Wat betreft de opmerking van belanghebbende over de betalingen aan de KOI na afloop van het toeslagjaar, blijkt uit de definitieve beschikking KOT voor 2010 dat de KOT voor dat jaar was vastgesteld op € 23.737. Omdat de B/T in dat jaar – zoals ook blijkt uit het LIC-overzicht – een lager bedrag aan de KOI had uitbetaald, moest nog een nabetaling plaatsvinden. Ook hier blijkt niet uit dat de KOI meer KOT heeft ontvangen dan hetgeen was vastgesteld in de definitieve beschikking of dat belanghebbende de kosten uit eigen middelen heeft moeten voldoen. Gelet hierop adviseert de Commissie UHT het bezwaar ten aanzien van dit punt ongegrond te verklaren.

Toeslagjaar 2011

Tijdens de hoorzitting is afgesproken dat UHT onderzoek zou doen naar de betalingen van 15 maart 2022 ad € 5.526 en € 375, nagaan of deze datum klopt en een onderbouwing geven van deze bedragen. Voorts zou UHT nagaan of deze bedragen zijn uitbetaald aan belanghebbende en of deze bedragen ooit door belanghebbende weer terugbetaald moeten worden.

In de aanvullende schriftelijke beschouwing heeft UHT toegelicht dat de uitbetalingen KOT voor het jaar 2011 op 14 september 2011 zijn opgeschort/stopgezet. Dit is waarschijnlijk gebeurd in afwachting van een HOTHOR-beoordeling. Nadat de HOTHOR werd geaccepteerd, is dit niet goed verwerkt in de systemen van de B/T. Op 15 november 2011 is de nog niet uitbetaalde KOT op een aparte verschillenrekening opgenomen en deze bedragen zijn tot 2022 op die rekening blijven staan. Volgens UHT is dat dan ook de reden dat de betalingen van deze bedragen pas in 2022 in gang zijn gezet. UHT is van mening dat hierdoor sprake is van vooringenomen handelen en belanghebbende alsnog gecompenseerd dient te worden voor het jaar 2011. De Commissie acht het bezwaar op dit specifieke punt gegrond. Daarom adviseert de Commissie UHT om de bestreden beschikking te herroepen en bij beslissing op bezwaar aan belanghebbende over het jaar 2011 compensatie wegens vooringenomenheid toe te kennen.

Toeslagjaar 2012

Volgens belanghebbende is niet vast te stellen door wie de betalingen uit het LIC-overzicht zijn gedaan. UHT heeft tijdens de hoorzitting verklaard dat vlak voor de hoorzitting informatie is ontvangen van het LIC en dat uit deze informatie blijkt dat aanvankelijk een bedrag van bijna € 10.000 aan de KOI is overgemaakt, en dat de KOI op 5 juni 2012 weer een bedrag van € 5.000 aan de B/T heeft terugbetaald. Volgens UHT zijn de resterende bedragen boekhoudkundig afgeboekt, en is geen vordering ontstaan. De Commissie onderschrijft dit standpunt van UHT en adviseert UHT om dit onderdeel van het bezwaar ongegrond te verklaren.

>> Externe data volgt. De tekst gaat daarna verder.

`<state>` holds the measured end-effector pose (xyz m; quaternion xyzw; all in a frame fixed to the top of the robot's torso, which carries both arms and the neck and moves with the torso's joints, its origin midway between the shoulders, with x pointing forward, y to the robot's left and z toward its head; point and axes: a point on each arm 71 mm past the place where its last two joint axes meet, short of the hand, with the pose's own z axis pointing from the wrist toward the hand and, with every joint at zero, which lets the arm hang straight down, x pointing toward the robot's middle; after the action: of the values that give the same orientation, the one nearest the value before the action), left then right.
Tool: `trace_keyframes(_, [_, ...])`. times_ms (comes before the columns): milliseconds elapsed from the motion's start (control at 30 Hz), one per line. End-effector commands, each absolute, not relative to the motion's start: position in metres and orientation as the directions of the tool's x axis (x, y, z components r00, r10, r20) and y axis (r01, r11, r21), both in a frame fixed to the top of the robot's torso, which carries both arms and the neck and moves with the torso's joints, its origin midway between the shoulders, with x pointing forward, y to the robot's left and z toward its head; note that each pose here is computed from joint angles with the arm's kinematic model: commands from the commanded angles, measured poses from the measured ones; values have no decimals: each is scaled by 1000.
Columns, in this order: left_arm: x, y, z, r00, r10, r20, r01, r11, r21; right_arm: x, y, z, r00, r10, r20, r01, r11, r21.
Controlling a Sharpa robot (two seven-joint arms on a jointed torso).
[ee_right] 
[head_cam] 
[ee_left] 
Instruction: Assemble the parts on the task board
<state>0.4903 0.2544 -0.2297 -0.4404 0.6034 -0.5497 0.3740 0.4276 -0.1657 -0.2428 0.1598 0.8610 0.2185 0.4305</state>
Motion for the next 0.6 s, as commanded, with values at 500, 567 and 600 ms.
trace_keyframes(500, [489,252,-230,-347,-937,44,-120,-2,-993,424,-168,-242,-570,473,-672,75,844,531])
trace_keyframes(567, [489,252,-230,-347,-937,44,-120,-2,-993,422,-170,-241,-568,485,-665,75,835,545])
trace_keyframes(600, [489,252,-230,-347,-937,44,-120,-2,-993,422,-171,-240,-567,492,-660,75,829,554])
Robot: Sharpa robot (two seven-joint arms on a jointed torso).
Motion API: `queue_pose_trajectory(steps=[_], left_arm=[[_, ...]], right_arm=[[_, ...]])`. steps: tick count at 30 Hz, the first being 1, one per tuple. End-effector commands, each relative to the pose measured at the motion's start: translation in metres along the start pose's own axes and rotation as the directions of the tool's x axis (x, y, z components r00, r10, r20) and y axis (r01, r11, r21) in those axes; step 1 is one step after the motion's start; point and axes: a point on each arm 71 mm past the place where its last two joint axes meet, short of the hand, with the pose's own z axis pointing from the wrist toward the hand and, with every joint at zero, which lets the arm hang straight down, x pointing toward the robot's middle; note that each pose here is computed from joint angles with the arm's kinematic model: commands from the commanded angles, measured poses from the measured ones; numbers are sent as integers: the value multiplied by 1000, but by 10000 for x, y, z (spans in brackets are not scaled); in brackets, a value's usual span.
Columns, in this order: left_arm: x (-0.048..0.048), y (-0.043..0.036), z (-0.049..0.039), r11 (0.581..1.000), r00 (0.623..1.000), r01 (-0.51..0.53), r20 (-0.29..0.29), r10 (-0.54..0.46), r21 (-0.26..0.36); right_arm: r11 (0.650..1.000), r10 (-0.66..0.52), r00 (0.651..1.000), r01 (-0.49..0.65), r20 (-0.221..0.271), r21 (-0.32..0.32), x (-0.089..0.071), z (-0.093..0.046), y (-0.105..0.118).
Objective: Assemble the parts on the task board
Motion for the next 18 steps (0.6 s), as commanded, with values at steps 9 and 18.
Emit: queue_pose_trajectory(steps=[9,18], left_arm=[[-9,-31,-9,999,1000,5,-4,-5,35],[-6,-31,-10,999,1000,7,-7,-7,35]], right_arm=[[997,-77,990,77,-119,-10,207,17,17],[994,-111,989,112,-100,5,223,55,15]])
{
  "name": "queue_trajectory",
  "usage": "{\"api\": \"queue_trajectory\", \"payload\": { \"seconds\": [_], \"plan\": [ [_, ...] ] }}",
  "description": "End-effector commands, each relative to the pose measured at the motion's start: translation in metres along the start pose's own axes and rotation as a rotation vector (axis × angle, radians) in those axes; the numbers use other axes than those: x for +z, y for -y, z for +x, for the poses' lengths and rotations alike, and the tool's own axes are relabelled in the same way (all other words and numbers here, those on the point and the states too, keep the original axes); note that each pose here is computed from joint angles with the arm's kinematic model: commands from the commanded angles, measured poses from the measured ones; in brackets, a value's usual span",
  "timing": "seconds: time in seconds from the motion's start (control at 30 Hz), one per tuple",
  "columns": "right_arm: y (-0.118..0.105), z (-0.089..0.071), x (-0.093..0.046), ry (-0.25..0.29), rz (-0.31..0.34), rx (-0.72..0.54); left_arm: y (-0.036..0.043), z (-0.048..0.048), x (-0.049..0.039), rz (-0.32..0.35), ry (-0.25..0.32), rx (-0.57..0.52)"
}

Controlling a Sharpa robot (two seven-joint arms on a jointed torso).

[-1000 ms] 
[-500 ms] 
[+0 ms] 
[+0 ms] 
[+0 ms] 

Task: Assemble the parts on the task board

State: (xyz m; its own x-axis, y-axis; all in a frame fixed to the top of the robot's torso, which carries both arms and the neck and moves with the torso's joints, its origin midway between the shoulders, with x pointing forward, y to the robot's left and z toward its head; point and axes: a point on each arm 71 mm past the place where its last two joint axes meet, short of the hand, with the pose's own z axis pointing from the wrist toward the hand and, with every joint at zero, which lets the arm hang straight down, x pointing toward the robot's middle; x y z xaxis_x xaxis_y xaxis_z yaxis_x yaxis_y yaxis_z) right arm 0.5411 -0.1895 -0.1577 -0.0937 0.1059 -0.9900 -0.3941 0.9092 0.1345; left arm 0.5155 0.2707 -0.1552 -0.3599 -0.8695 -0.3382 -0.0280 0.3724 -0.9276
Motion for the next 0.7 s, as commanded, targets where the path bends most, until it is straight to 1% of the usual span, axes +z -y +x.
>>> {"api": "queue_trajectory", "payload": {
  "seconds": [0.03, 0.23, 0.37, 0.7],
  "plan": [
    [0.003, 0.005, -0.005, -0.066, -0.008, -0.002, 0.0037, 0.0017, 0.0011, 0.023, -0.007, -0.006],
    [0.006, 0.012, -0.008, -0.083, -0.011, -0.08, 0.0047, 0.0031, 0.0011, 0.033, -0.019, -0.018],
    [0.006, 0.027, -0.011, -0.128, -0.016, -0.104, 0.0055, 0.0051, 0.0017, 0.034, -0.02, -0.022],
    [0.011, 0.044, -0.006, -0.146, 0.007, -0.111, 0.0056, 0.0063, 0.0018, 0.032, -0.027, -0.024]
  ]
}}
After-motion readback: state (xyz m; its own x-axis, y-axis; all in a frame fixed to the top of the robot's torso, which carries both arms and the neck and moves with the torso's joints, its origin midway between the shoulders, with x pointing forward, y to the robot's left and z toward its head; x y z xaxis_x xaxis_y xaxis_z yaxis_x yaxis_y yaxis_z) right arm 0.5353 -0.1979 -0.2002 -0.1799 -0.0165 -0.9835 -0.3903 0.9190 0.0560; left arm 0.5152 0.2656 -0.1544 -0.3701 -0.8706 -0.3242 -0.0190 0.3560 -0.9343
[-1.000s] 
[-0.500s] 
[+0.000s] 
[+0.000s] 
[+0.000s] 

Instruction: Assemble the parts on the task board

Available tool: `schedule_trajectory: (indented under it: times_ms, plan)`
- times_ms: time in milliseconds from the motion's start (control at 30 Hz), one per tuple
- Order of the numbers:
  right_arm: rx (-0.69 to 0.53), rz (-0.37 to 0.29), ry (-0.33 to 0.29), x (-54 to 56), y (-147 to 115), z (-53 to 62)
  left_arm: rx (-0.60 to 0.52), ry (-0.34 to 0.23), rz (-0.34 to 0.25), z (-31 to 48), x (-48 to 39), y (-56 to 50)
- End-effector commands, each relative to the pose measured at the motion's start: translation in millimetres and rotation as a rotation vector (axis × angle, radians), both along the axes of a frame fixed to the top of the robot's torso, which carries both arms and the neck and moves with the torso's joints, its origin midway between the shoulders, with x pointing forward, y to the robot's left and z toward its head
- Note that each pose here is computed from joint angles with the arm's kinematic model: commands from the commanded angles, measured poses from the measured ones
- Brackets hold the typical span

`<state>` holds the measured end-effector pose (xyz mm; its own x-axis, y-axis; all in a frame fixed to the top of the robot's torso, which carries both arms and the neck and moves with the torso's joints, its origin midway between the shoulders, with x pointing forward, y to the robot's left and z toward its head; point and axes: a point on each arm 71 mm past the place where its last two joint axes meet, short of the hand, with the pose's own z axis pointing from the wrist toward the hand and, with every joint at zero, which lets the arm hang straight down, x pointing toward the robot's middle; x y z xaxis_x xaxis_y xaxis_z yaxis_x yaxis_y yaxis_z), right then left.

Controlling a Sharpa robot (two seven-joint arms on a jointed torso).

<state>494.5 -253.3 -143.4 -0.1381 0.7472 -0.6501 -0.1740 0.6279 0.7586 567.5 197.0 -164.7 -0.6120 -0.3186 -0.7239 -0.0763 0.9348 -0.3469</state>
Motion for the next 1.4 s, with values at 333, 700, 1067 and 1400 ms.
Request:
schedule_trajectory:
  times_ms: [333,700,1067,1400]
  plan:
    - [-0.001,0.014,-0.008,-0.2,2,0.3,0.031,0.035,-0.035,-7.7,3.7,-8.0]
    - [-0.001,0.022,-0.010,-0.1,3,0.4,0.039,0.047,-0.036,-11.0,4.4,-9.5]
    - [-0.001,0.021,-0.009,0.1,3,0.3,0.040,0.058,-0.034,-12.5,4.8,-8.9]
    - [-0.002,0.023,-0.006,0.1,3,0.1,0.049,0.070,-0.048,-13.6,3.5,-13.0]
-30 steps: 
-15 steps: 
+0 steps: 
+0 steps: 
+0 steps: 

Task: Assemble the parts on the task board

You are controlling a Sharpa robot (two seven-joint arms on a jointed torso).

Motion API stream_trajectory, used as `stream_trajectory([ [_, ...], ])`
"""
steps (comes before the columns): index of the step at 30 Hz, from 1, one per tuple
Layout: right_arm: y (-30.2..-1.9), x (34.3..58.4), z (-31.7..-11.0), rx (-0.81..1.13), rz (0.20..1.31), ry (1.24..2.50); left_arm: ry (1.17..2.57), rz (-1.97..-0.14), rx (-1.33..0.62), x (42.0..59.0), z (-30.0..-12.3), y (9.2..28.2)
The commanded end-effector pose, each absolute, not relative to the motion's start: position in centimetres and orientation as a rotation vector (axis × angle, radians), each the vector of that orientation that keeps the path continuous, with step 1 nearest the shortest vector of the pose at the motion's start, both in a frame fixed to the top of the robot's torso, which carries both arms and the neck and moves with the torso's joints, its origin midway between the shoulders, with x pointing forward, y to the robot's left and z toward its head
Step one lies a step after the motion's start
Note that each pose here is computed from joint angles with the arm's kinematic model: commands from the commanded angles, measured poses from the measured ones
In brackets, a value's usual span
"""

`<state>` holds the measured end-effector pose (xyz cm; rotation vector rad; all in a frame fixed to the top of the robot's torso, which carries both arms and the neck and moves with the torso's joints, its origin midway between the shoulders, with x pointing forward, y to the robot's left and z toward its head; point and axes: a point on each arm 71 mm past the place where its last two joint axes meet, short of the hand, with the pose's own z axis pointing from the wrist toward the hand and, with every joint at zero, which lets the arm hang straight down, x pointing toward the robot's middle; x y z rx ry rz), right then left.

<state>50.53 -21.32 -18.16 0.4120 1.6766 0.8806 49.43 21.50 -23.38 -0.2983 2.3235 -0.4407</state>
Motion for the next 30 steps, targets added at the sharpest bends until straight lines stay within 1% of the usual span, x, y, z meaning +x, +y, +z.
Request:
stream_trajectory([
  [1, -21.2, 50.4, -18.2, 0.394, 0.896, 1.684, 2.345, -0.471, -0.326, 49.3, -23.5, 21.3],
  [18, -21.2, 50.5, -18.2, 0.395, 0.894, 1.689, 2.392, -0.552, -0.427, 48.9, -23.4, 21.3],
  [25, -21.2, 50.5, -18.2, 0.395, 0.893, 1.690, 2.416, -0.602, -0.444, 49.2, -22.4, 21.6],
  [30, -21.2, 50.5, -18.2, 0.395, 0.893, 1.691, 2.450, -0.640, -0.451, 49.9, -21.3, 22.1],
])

FSV-lijst, O/GS en discriminatie

Belanghebbende stelt dat de conclusie dat zij niet op de Fraude Signalering Voorziening (hierna: FSV) lijst heeft gestaan, dat er geen O/GS-kwalificatie is geweest en dat er geen sprake is geweest van discriminatie niet wordt onderbouwd met stukken. Voorts stelt belanghebbende dat ten aanzien van de beoordeling van discriminatie een duidelijke uiteenzetting of toetsing ontbreekt waaruit blijkt op welke gronden de conclusie dat er géén sprake is van discriminatie, is gebaseerd.

FSV-lijst

De Commissie merkt op dat UHT tijdens de hoorzitting heeft aangegeven dat belanghebbende niet voorkomt op de FSV-lijst. Het FSV-systeem is een afgesloten systeem dat niet meer wordt gebruikt en daarom uitsluitend kan worden geraadpleegd door medewerkers met een speciale bevoegdheid. Op 4 februari 2024 is per e-mail, samen met een kopie Dagboek FSV, aangegeven dat belanghebbende niet voorkomt op de FSV-lijst. De Commissie overweegt dat UHT mag uitgaan van de juistheid van deze raadpleging.

O/GS

Zowel tijdens de hoorzitting als in de aanvullende schriftelijke beschouwing heeft UHT toegelicht dat geen sprake is geweest van een O/GS-kwalificatie en dat bovendien geen stuk is aangetroffen waarin een dergelijk verzoek is neergelegd. Ook uit andere omstandigheden is deze stelling niet aannemelijk geworden. De Commissie acht het bezwaar op dit punt ongegrond.

Discriminatie

Van aanwijzingen dat in het geval van belanghebbende sprake is geweest van discriminatie, is de Commissie uit de ter beschikking staande stukken, de tijdens de hoorzitting gebleken feiten en omstandigheden en uit de aanvullende schriftelijke beschouwing van UHT, onvoldoende gebleken.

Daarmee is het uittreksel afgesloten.